-------- Record extracts

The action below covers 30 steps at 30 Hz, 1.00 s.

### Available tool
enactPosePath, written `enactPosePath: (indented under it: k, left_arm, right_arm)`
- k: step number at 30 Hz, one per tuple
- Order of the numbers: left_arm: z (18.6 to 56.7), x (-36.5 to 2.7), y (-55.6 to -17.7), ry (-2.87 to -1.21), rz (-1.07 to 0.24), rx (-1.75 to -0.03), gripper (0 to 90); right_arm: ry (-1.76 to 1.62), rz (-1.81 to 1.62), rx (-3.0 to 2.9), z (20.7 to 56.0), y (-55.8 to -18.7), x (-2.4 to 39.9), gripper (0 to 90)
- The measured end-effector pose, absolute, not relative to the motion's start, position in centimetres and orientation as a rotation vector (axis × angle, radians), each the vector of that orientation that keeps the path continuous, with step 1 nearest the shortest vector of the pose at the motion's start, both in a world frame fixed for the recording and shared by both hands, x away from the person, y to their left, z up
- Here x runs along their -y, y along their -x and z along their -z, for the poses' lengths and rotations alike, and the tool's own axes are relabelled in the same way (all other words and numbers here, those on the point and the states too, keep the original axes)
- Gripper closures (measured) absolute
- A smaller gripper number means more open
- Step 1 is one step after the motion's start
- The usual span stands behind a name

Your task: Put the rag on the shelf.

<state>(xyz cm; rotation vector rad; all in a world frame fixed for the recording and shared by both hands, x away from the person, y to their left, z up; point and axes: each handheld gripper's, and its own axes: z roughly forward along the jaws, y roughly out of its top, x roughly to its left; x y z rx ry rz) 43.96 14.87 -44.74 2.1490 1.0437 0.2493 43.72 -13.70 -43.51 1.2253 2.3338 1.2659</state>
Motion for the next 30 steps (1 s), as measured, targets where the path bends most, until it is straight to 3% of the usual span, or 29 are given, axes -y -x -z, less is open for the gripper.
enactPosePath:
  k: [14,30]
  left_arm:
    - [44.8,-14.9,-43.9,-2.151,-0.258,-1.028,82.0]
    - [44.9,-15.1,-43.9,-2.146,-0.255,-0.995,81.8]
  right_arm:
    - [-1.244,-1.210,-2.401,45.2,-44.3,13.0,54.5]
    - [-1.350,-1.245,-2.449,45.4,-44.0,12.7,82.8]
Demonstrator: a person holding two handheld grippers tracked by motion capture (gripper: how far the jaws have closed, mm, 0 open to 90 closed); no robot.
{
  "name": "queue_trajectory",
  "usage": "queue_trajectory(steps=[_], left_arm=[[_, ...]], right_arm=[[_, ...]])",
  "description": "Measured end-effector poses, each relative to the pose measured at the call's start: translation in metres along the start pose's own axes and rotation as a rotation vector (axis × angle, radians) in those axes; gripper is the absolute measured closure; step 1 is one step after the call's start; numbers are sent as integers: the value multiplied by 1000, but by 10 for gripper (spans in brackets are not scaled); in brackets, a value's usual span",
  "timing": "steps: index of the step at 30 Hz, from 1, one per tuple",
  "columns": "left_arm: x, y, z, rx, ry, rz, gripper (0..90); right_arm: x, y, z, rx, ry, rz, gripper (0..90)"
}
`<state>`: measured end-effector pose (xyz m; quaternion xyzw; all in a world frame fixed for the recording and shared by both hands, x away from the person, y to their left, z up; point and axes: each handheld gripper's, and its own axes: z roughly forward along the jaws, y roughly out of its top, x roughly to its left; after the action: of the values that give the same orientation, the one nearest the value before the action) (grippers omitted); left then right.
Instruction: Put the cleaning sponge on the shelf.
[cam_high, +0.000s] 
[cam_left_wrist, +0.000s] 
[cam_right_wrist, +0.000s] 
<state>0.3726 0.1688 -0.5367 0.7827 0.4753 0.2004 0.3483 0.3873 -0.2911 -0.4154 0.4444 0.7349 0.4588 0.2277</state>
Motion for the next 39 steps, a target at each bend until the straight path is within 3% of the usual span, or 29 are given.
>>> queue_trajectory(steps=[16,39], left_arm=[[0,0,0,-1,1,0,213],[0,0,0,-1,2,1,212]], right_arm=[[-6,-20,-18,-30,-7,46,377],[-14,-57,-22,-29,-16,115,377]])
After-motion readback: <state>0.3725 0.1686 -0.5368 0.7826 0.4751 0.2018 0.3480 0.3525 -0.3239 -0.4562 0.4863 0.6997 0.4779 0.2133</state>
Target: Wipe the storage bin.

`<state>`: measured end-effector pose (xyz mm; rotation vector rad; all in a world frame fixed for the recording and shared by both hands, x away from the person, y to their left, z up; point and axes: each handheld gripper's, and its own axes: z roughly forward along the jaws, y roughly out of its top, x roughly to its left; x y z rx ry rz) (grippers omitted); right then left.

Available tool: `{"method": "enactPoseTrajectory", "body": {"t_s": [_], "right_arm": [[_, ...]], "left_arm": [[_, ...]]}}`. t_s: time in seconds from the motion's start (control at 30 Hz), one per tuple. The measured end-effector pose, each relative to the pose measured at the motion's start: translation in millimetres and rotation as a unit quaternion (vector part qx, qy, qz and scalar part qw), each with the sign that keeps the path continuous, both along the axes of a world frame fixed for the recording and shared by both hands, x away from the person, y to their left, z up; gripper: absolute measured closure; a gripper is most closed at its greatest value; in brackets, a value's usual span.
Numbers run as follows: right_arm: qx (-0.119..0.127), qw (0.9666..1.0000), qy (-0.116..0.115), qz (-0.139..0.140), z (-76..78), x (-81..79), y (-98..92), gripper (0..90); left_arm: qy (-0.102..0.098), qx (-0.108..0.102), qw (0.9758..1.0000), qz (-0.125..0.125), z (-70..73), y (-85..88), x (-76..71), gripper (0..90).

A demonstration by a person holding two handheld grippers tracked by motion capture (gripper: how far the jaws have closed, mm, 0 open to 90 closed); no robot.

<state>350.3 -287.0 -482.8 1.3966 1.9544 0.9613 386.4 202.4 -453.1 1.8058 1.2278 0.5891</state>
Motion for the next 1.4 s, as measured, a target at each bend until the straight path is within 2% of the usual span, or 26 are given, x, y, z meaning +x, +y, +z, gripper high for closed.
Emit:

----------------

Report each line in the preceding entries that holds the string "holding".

Demonstrator: a person holding two handheld grippers tracked by motion capture (gripper: how far the jaws have closed, mm, 0 open to 90 closed); no robot.
A demonstration by a person holding two handheld grippers tracked by motion capture (gripper: how far the jaws have closed, mm, 0 open to 90 closed); no robot.

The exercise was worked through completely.